A glacial cold greeted the gloomy gray of the new day, finding Carrington red-eyed. Fearing a dawn attack like every other man. Huddled in Henry's office sat Bridger and Donegan, scouts Jack Stead and Henry Williams, captains Powell and Ten Eyck, Chaplain White, surgeons Horton, Hines and Ould, in addition to lieutenants Wands, Bradley, Skinner and Matson, along with civilians Leviticus Carter and Judge Kinney. Seventeen sleepless, grumpy men. Some anxious. Others plainly scared.

Orderlies and sergeants came and went, giving their whispered reports at the door. Carrington dragged himself out of his chair, cleared his throat, and opened officers' council.

“Company rolls show thirty-one enlisted still missing,” Wands announced.

“And Grummond,” Ten Eyck added.

Carrington nodded. “As none came in overnight, we'll assume the thirty-two are lost.” His eyes slewed around the room, studying the haggard faces. “Our first concern becomes the recovery of the bodies.”

“They will attack you, sir,” Ten Eyck said.

Carrington glared at him a moment. “Captain, they did not attack you yesterday.”

Ten Eyck nodded, embarrassed. “Surely had a bellyful of the killing, Colonel. A bellyful of the…”

“No matter,” Carrington sighed, looking at the floor. “I must go—if I do it alone.”

Powell stood, uneasy. “Respectfully, Colonel—I don't advise a rescue. Ten Eyck came out lucky yesterday. By now, the hostiles've regrouped and'll be loaded for bear again.”

“Damned Injuns out there in the hills,” Bridger growled, “even them savages manage to recover their dead warriors.”

Matson stood. “I support Captain Powell. It'd be hazardous to return to the battlefield while the Sioux are celebrating their victory over Fetterman. We should sit tight for now.”

“Colonel, I'm an old man,” Bridger grumbled, wagging his head. “I've no time for these paper-collared fools of yours. Your own damn soldiers laid out there in them hills all night. It's time we fetched them boys back.
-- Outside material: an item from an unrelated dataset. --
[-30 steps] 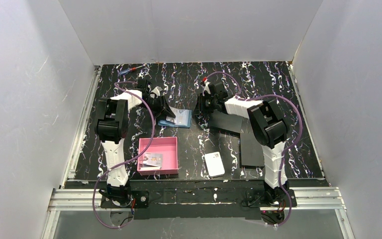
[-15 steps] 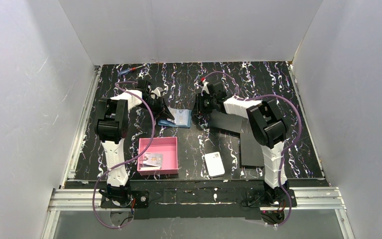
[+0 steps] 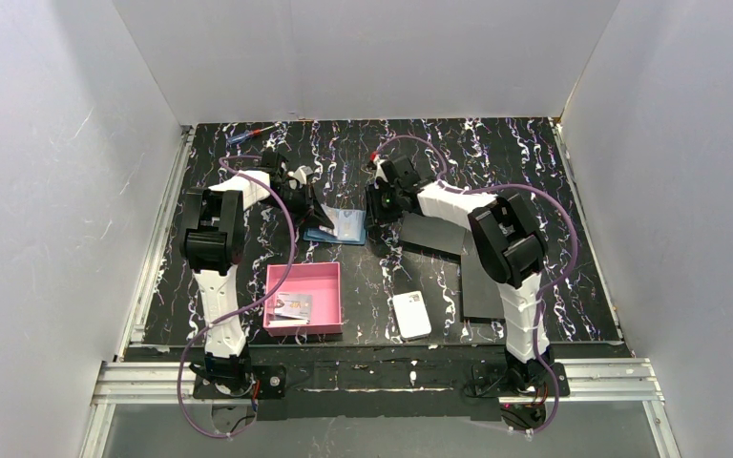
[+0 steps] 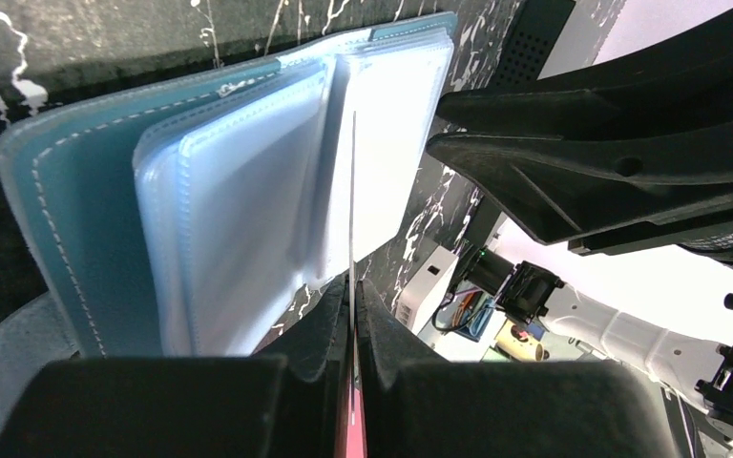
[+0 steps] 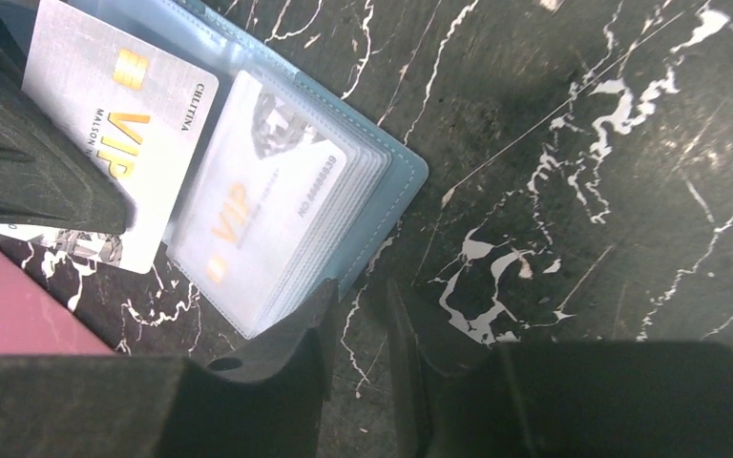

Like decent folk would.”

“Anyone else?” Carrington asked.

“Ahh-hem.” Kinney cleared his throat, rising, pink fingers interlacing in his galluses. “I second what prudence Captain Powell advises, Colonel. If a party to rescue the dead leaves our gates, the lives of those left behind will be in peril.”

“Not necessarily, Judge——”

“Most emphatically, Colonel! I want you to understand I've not found much to like in your handling of matters—and should you decide to send out a rescue column, I stand against you again, and most wholeheartedly.”

“I'm well aware that you've sided against me on most issues, Judge. It's quite well-known you're a proslave man. Unable to reconcile why Lincoln removed you from your Utah judgeship … you despise my antislave stand. But, be that as it may, I frankly don't give a damn for your shortsighted and selfish opinions.”